• **TASK TO CARRY OUT**
Every line in the data below that has the word "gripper" should be returned.

• **RAW DATA**
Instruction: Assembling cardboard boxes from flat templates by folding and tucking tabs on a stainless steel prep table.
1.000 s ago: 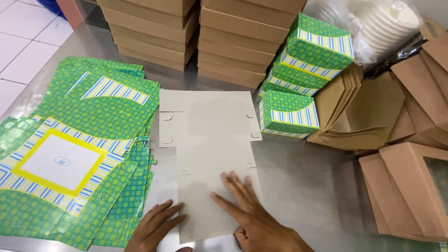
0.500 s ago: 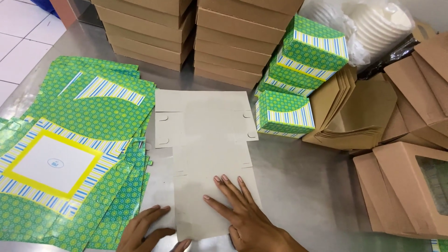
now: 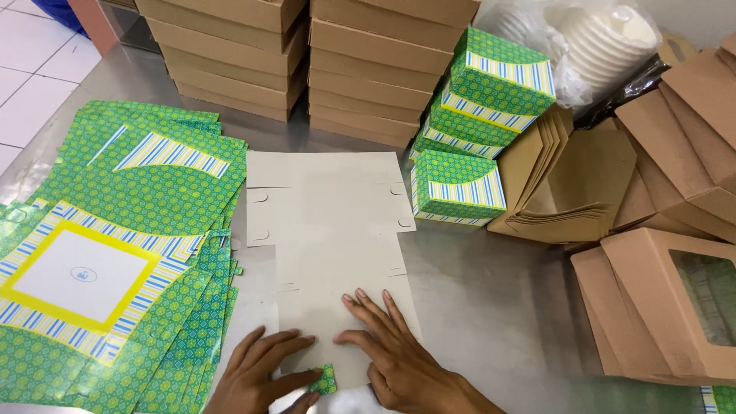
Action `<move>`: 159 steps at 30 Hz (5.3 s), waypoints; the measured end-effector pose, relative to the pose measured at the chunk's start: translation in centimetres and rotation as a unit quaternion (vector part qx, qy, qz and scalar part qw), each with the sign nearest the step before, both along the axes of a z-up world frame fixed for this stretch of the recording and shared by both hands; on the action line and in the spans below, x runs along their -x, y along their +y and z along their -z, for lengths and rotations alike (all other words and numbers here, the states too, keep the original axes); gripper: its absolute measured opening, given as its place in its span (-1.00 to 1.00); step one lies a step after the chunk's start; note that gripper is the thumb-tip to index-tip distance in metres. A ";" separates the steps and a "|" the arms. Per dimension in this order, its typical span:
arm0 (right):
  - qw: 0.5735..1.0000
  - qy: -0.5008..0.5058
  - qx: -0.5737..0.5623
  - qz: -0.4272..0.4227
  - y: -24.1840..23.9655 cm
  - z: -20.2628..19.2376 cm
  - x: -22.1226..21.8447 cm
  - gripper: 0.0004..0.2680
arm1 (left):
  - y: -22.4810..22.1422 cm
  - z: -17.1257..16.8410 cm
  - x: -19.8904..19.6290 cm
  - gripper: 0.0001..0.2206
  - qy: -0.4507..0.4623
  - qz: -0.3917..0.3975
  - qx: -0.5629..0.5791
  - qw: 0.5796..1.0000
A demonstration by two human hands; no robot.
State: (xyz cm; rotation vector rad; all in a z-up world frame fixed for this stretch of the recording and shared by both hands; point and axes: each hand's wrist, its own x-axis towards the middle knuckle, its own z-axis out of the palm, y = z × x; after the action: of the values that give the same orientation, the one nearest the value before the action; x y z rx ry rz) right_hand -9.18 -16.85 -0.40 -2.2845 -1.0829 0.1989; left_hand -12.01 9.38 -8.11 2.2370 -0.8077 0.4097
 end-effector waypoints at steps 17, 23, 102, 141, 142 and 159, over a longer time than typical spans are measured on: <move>0.996 0.070 -0.049 -0.034 -0.8 -0.7 -0.2 -0.76 | 0.2 -5.8 -9.9 0.02 0.167 0.203 -0.083 0.961; 0.996 0.066 -0.056 -0.030 -0.9 -0.1 -0.2 -0.76 | 0.2 -6.1 -9.8 0.05 0.164 0.205 -0.091 0.961; 0.970 0.212 -0.116 -0.031 -3.9 -2.6 -2.4 -0.68 | -0.1 -6.3 -9.3 -0.05 0.177 0.210 -0.111 0.955; 0.969 0.132 0.071 0.199 -7.0 -3.2 -2.6 -0.75 | 0.1 -7.6 -8.3 -0.71 0.273 0.227 -0.039 0.934; 0.968 0.133 0.070 0.199 -6.9 -3.2 -2.6 -0.75 | 0.1 -7.3 -8.3 -0.71 0.274 0.227 -0.040 0.934; 0.978 0.040 0.006 0.205 -5.6 -1.4 -2.5 -0.68 | -5.5 -5.2 -6.1 -0.43 0.077 0.198 -0.278 0.937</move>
State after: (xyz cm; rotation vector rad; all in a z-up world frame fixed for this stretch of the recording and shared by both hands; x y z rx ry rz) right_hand -6.72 -22.46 1.03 -2.4286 -0.5526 0.1297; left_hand -5.91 3.88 -2.88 2.4740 -1.3837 -0.2181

• **TASK RESPONSE**
Action `<move>`: 159 steps at 30 Hz (5.3 s), waypoints; the measured end-effector pose, relative to the pose measured at the chunk's start: translation in centimetres and rotation as a unit quaternion (vector part qx, qy, qz and scalar part qw), each with the sign nearest the step before, both along the axes of a z-up world frame fixed for this stretch of the recording and shared by both hands; on the action line and in the spans below, x runs along their -x, y along their +y and z along their -z, for lengths and rotations alike (all other words and numbers here, the states too, keep the original axes); gripper: its absolute measured opening, given as its place in its span (-1.00 to 1.00); step one lies a step after the chunk's start; note that gripper is the thumb-tip to index-tip distance in metres. A ";" separates the steps and a "|" the arms. Per dimension in this order, its typical span:
  - gripper: 0.0004..0.2680
  - gripper: 0.0001..0.2206

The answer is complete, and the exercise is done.